Se da un lato il lavoro congiunto di imprenditoria, crimine organizzato e politica istituzionale dà luogo all’edilizia predatoria di cui parla Petrillo, dall’altro non possono essere rimossi i fenomeni di occupazione abusiva di interi edifici negli stessi territori indicati come soluzione dell’emergenza abitativa (Centro di Documentazione di Napoli A.R.N., 1981). E’ chiaro, dunque, che tra l’allontanarsi di 70km dalla propria città perdendo quel poco rimasto e la costrizione a vivere nelle condizioni abitative indegne delle “case popolari” delle Vele, il proletariato urbano, sfrattato dal Centro storico, non poteva che scegliere “spontaneamente” la seconda strada. Dichiarazioni di inagibilità dei palazzi, divieti di circolazione pedonale e veicolare, transennamenti e forza pubblica furono, dunque, i dispositivi materiali di esecuzione di una violenza di classe, conclusasi con un esodo volontario, ma non senza conflitti.

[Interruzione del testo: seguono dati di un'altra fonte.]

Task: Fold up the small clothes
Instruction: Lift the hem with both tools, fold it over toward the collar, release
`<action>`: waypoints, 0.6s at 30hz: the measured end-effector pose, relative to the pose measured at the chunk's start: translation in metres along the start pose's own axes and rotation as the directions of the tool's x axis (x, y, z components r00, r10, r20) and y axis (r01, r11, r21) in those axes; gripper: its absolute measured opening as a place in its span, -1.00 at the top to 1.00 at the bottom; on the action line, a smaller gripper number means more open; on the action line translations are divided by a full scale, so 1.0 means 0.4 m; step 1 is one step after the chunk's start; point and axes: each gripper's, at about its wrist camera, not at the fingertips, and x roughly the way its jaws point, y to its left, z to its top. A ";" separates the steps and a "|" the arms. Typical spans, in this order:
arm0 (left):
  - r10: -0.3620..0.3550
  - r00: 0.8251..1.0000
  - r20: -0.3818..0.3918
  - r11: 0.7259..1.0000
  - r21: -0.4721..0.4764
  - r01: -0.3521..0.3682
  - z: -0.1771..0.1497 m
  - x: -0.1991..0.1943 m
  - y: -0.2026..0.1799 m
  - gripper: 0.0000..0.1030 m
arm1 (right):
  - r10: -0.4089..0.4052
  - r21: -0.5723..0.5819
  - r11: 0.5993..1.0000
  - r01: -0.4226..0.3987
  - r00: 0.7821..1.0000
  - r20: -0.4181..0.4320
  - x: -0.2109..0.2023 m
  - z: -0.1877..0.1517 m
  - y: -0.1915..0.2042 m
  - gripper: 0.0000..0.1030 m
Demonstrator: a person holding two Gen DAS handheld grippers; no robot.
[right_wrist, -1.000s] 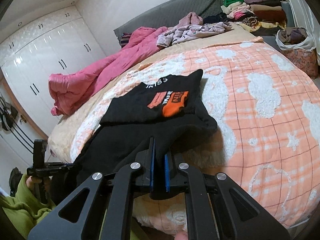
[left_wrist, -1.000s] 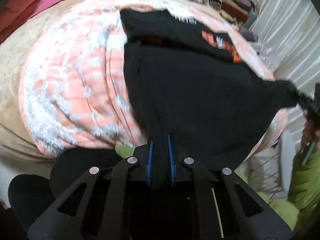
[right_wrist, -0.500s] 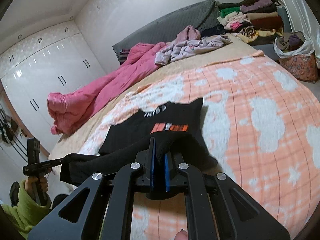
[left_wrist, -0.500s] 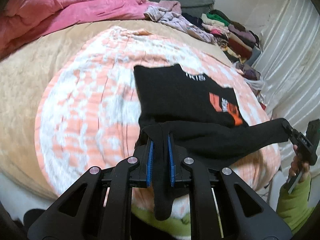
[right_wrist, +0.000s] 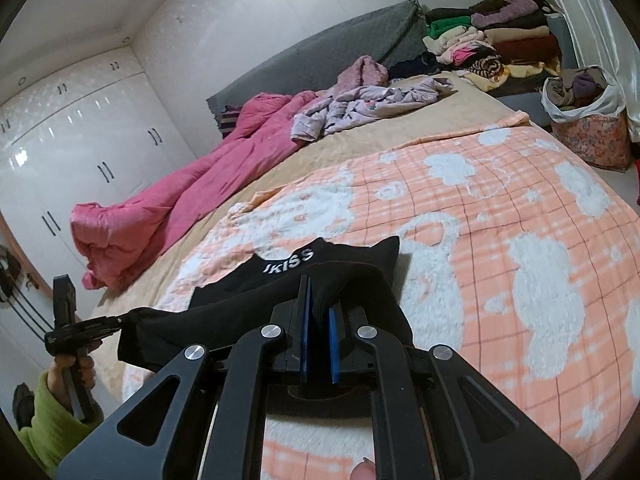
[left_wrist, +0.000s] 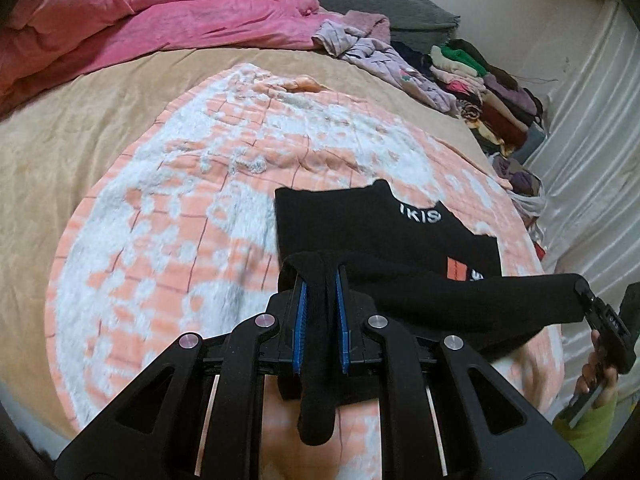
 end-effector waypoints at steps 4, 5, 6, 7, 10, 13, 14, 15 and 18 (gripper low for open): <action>0.013 1.000 -0.005 1.000 -0.013 -0.013 0.027 0.038 0.001 0.88 | -0.024 0.001 1.000 0.024 1.000 -0.018 0.046 0.016 -0.014 0.87; 0.016 1.000 -0.009 1.000 -0.015 -0.016 0.032 0.048 0.003 0.88 | -0.032 0.003 0.999 0.032 0.999 -0.024 0.058 0.020 -0.018 0.87; 0.021 1.000 -0.010 1.000 -0.017 -0.021 0.037 0.057 0.004 0.88 | -0.037 0.005 0.999 0.037 0.999 -0.033 0.071 0.024 -0.023 0.87; 0.024 1.000 -0.013 1.000 -0.020 -0.024 0.040 0.067 0.006 0.88 | -0.045 0.006 0.999 0.045 0.998 -0.040 0.083 0.026 -0.028 0.87; 0.035 0.999 -0.029 0.999 -0.031 -0.036 0.045 0.100 0.014 0.87 | -0.067 0.013 0.998 0.068 0.995 -0.072 0.125 0.029 -0.044 0.87; 0.045 0.998 -0.039 0.998 -0.039 -0.046 0.048 0.128 0.022 0.83 | -0.101 0.014 0.995 0.103 0.990 -0.102 0.166 0.027 -0.056 0.86; 0.045 0.998 -0.042 0.998 -0.042 -0.047 0.050 0.134 0.024 0.83 | -0.110 0.016 0.993 0.113 0.988 -0.109 0.177 0.025 -0.060 0.85; 0.044 0.998 -0.041 0.998 -0.048 -0.046 0.049 0.138 0.028 0.82 | -0.115 0.018 0.993 0.118 0.987 -0.114 0.185 0.022 -0.064 0.85; 0.081 0.997 -0.007 0.996 -0.027 -0.081 0.050 0.128 0.030 0.56 | -0.137 0.029 0.990 0.141 0.983 -0.120 0.197 0.016 -0.075 0.47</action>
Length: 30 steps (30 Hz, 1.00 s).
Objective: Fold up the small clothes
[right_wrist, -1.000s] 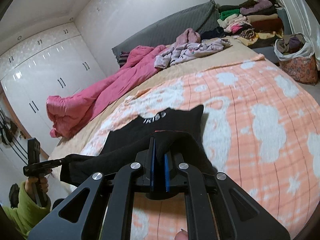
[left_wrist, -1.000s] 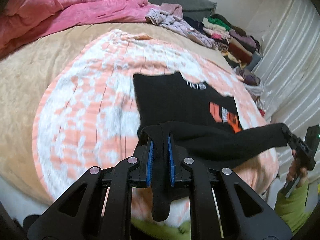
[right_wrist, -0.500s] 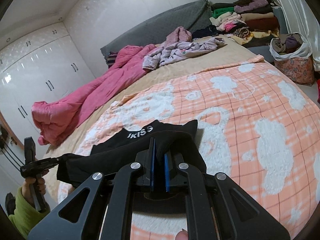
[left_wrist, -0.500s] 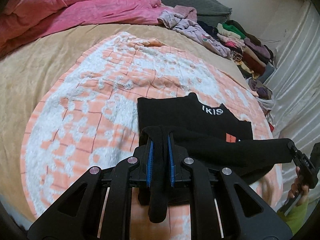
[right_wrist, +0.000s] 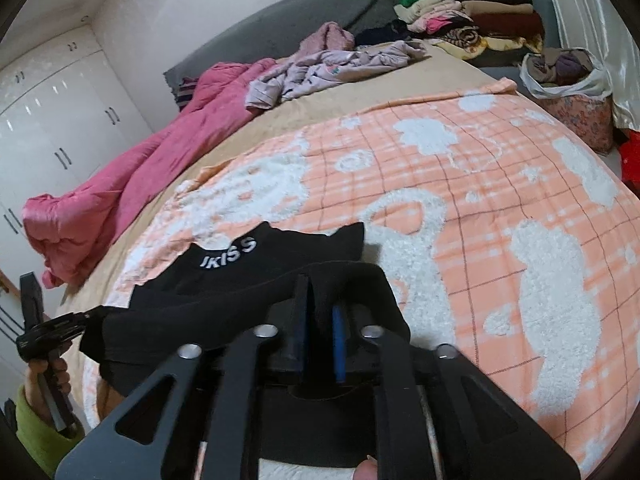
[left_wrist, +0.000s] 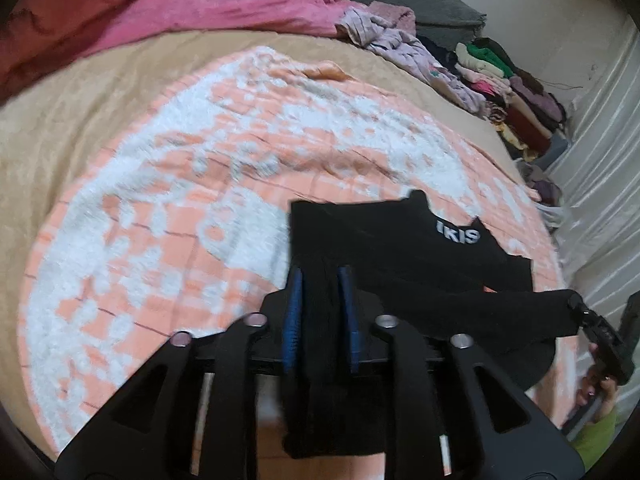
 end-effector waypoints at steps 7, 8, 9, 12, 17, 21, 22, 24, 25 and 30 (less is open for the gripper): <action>0.033 0.996 0.089 0.994 0.099 -0.042 -0.011 -0.080 -0.014 0.48 | -0.034 0.017 0.999 0.033 0.998 0.052 -0.039 -0.010 -0.016 0.07; 0.034 0.994 0.100 0.991 0.124 -0.047 -0.021 -0.093 -0.022 0.48 | -0.043 0.008 0.999 0.042 0.997 0.067 -0.055 -0.017 -0.012 0.07; 0.035 0.994 0.107 0.988 0.145 -0.051 -0.030 -0.102 -0.028 0.47 | -0.043 -0.004 0.999 0.043 0.996 0.077 -0.068 -0.022 -0.006 0.06; 0.019 0.994 0.106 0.978 0.207 -0.041 -0.073 -0.123 -0.054 0.48 | -0.040 -0.064 0.997 0.046 0.995 0.086 -0.101 -0.049 0.022 0.06; -0.002 0.999 0.033 0.945 0.326 -0.009 -0.182 -0.111 -0.106 0.80 | -0.035 -0.183 0.982 0.041 0.999 0.036 -0.116 -0.118 0.077 0.26; 0.042 0.999 -0.011 0.916 0.400 -0.034 -0.239 -0.056 -0.143 0.82 | -0.051 -0.252 0.967 0.044 0.998 -0.021 -0.098 -0.172 0.106 0.49; 0.063 0.998 -0.012 0.907 0.417 -0.052 -0.249 -0.040 -0.148 0.82 | -0.062 -0.267 0.962 0.051 0.997 -0.035 -0.089 -0.186 0.112 0.49; 0.106 0.994 0.012 0.891 0.443 -0.101 -0.265 -0.017 -0.160 0.82 | -0.075 -0.282 0.958 0.055 0.995 -0.059 -0.068 -0.204 0.116 0.49; 0.123 0.992 0.026 0.886 0.447 -0.122 -0.268 -0.006 -0.163 0.82 | -0.084 -0.284 0.957 0.062 0.994 -0.067 -0.056 -0.209 0.114 0.49; 0.124 0.991 0.045 0.897 0.422 -0.132 -0.242 0.006 -0.166 0.82 | -0.139 -0.264 0.958 0.113 0.987 -0.083 0.010 -0.198 0.084 0.49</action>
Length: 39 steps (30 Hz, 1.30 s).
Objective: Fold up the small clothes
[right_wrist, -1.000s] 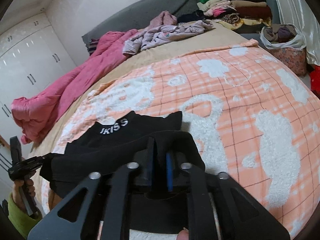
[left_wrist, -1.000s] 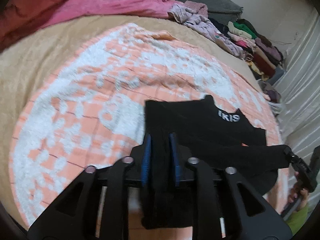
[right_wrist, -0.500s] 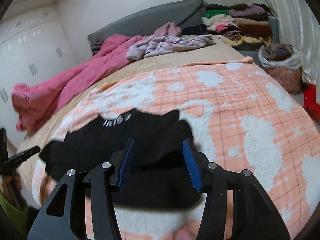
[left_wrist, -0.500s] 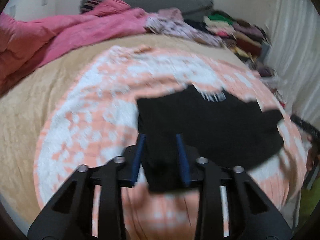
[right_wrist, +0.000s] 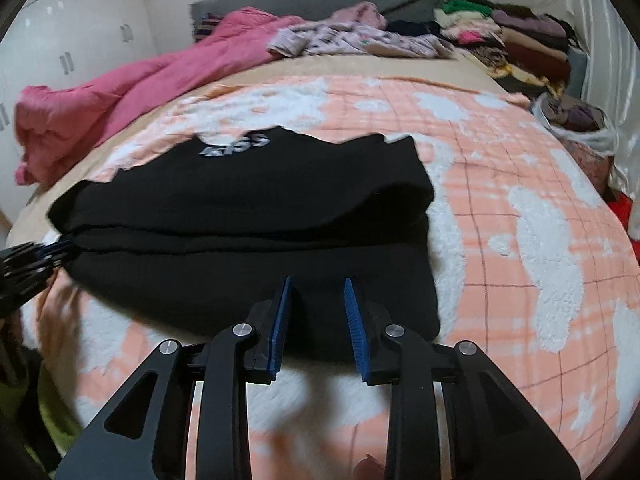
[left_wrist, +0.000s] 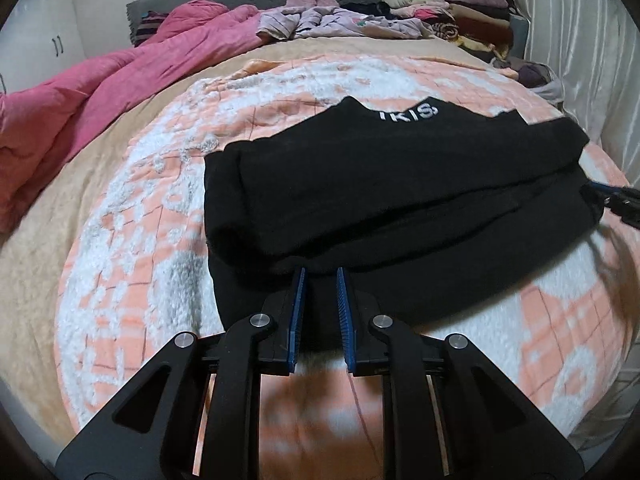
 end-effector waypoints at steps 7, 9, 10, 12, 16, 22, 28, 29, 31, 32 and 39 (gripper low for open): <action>-0.011 1.000 0.007 0.998 -0.064 0.011 0.069 0.031 0.033 0.81 | 0.016 0.056 0.998 -0.016 1.000 0.001 0.073 0.076 -0.047 0.49; -0.016 1.000 -0.001 0.997 -0.074 0.016 0.087 0.047 0.040 0.81 | 0.032 0.068 0.997 -0.032 0.999 0.009 0.080 0.100 -0.056 0.49; -0.020 1.000 -0.006 0.996 -0.085 0.019 0.101 0.058 0.046 0.81 | 0.043 0.075 0.996 -0.044 0.999 0.016 0.083 0.118 -0.058 0.49; -0.029 1.000 -0.011 0.994 -0.109 0.027 0.122 0.073 0.060 0.81 | 0.051 0.078 0.996 -0.053 0.998 0.032 0.082 0.145 -0.057 0.49; -0.006 1.000 0.000 0.988 -0.157 0.006 0.176 0.096 0.096 0.80 | 0.065 0.086 0.994 -0.070 0.996 0.058 0.089 0.213 -0.058 0.49; 0.042 0.999 0.013 0.961 -0.273 -0.037 0.231 0.109 0.189 0.75 | 0.017 0.090 0.996 -0.024 0.997 0.079 0.110 0.297 -0.064 0.48; 0.005 1.000 0.019 0.936 -0.351 0.002 0.202 0.093 0.259 0.62 | -0.038 0.123 0.992 0.025 0.994 0.106 0.101 0.306 -0.103 0.33; -0.010 1.000 0.014 0.934 -0.357 0.014 0.195 0.096 0.262 0.47 | -0.039 0.131 0.991 0.026 0.994 0.103 0.103 0.298 -0.115 0.24; -0.068 0.998 -0.009 0.925 -0.374 0.060 0.168 0.109 0.265 0.37 | -0.051 0.140 0.989 0.040 0.996 0.080 0.114 0.280 -0.134 0.13; -0.093 0.996 -0.012 0.921 -0.381 0.082 0.157 0.115 0.263 0.35 | -0.050 0.138 0.990 0.040 0.997 0.065 0.123 0.272 -0.136 0.13; -0.189 0.982 -0.024 0.895 -0.415 0.162 0.112 0.155 0.226 0.10 | -0.065 0.130 0.989 0.067 0.998 -0.016 0.188 0.230 -0.148 0.09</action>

A Napoli, l’odierna questione urbana, come nelle altre metropoli del mondo, presenta l’esigenza di riflettere nuovamente sul rapporto tra città e società. Il numero di abitanti (migranti e autoctoni) penalizzati e concentrati in specifiche parti degradate della città e dei territori è certamente aumentato, anche come effetto della crisi economica internazionale. Le nuove forme di ingiustizia spaziale, legate a un problema di geografia dell’ineguaglianza, impediscono la partecipazione politica delle popolazioni colpite, ai processi di governo del territorio.

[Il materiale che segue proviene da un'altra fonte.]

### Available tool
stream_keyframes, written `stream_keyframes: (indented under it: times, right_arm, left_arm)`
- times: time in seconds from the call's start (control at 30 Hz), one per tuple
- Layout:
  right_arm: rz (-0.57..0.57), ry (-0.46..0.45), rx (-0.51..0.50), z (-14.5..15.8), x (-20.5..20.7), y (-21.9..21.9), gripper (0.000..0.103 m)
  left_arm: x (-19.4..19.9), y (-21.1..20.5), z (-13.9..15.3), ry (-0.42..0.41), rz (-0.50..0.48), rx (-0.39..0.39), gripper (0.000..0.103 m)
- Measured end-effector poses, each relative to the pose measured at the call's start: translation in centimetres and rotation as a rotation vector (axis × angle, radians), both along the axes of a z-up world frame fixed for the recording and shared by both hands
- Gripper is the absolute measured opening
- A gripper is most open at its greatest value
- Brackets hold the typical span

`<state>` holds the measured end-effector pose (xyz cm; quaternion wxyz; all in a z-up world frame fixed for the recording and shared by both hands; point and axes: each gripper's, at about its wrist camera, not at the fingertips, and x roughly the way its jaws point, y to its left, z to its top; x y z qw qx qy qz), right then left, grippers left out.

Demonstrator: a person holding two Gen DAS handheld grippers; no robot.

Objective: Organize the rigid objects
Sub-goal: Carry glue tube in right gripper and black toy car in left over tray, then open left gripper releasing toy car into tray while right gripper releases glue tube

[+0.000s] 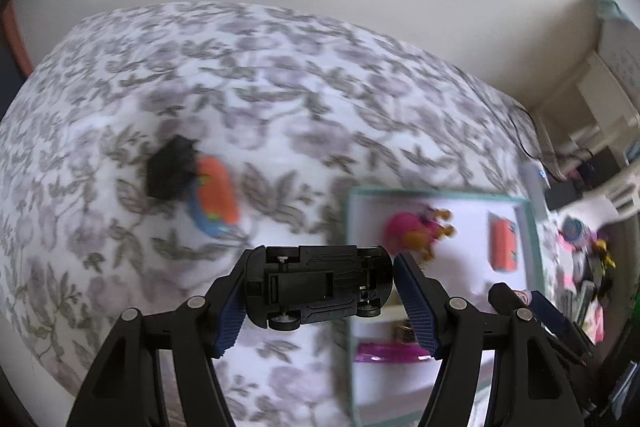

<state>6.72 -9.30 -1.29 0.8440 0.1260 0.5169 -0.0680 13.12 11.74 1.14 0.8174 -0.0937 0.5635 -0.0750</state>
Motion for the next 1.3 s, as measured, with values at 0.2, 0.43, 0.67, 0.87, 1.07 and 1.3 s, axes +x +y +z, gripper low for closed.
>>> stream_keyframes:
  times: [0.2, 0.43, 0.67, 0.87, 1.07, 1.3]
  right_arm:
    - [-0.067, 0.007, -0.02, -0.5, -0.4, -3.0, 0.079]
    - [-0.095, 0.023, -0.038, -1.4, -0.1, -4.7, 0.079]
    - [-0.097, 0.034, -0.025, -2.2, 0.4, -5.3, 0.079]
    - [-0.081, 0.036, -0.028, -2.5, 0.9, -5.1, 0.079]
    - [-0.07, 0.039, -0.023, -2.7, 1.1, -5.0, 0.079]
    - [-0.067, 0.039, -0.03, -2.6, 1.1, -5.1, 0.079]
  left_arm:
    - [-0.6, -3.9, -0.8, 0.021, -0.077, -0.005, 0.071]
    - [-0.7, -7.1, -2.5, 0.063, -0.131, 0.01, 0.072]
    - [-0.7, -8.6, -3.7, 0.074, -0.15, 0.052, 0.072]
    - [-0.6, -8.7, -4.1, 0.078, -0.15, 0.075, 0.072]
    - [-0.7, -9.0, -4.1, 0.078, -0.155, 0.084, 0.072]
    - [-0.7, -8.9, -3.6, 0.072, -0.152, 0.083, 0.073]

Oggi, l’amministrazione De Magistris raccoglie alcuni frutti del processo di svuotamento del Centro storico di Napoli e spinge l’acceleratore su una nuova riformulazione dell’immagine della città: non più la città dei rifiuti, bensì quella delle strade stracolme di turisti. Un’altra “capitale” della produzione culturale. Sembra che il rieletto sindaco di Napoli sia fermamente intenzionato a portare a termine ciò che Antonio Bassolino aveva iniziato, prima di essere travolto dall’emergenza rifiuti. Nonostante un immaginario di discontinuità dalle politiche mainstream nazionali e dalle precedenti amministrazioni locali, l’ex-magistrato, finora, non pare discostarsi da un progetto neoliberale di comando del territorio, in cui alcune zone cittadine vengono destinate a “fabbrica del divertimento” (Lloyd e Clark, 2001), mentre altre si configurano sempre di più come dei veri e propri non luoghi, caratterizzati dal disagio sociale, dalla mancanza di servizi fondamentali e dalla marginalità umana. Anche nell’anomalia Napoli, modernizzare sembra significare “punire i poveri” (Wacquant 2005), risanare il territorio a spese di una negazione coloniale di una parte della sua popolazione.

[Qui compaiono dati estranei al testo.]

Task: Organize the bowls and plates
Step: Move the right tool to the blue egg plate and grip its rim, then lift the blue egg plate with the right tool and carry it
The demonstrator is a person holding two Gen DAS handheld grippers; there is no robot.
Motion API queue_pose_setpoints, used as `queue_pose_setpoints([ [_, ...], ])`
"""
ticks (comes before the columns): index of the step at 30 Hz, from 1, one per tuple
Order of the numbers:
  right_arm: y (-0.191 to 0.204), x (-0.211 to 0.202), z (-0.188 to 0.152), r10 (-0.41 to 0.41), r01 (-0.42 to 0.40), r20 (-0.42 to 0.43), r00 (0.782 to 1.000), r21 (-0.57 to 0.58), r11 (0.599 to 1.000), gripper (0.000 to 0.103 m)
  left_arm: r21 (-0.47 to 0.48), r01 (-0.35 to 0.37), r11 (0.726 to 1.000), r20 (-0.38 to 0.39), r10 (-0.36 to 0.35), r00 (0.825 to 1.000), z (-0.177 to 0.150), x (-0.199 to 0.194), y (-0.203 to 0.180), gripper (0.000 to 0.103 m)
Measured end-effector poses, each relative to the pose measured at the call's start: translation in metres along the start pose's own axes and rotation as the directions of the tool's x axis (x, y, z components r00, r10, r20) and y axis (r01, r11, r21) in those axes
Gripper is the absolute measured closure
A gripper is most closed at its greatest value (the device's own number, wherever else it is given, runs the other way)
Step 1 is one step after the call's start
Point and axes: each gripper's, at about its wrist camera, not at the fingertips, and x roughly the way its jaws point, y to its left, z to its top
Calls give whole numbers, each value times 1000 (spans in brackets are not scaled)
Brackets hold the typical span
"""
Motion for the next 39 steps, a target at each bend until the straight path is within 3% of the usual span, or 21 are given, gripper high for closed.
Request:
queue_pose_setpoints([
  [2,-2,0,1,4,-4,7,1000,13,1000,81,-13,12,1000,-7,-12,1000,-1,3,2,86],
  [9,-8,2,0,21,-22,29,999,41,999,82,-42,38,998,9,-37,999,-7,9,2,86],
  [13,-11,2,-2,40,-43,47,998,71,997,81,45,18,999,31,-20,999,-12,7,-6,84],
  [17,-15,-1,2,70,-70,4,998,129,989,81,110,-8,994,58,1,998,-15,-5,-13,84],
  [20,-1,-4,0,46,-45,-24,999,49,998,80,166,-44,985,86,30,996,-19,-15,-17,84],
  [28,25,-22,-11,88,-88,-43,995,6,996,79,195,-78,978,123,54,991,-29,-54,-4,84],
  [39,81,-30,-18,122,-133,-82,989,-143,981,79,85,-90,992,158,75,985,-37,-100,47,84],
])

In questa nuova fase di riconversione cittadina, ciò di cui si sente il bisogno è di una critica politica radicale e organizzata dei processi di espropriazione e di restrizione degli spazi pubblici, così come di quel mondo sommerso di lavoro razzializzato e ipersfruttato che la “nuova” Napoli porta in grembo. Partire dai processi di trasformazione in atto, potrebbe essere un inizio importante per dare vita a pratiche di riappropriazione e opposizione ai dispositivi “punitivi” che continuano a colpire, nonostante un certo ordine del discorso relativo all’attuale governance urbana, i subalterni di questa città. La strada è aperta, i primi passi sono compiuti, bisogna proseguire il cammino.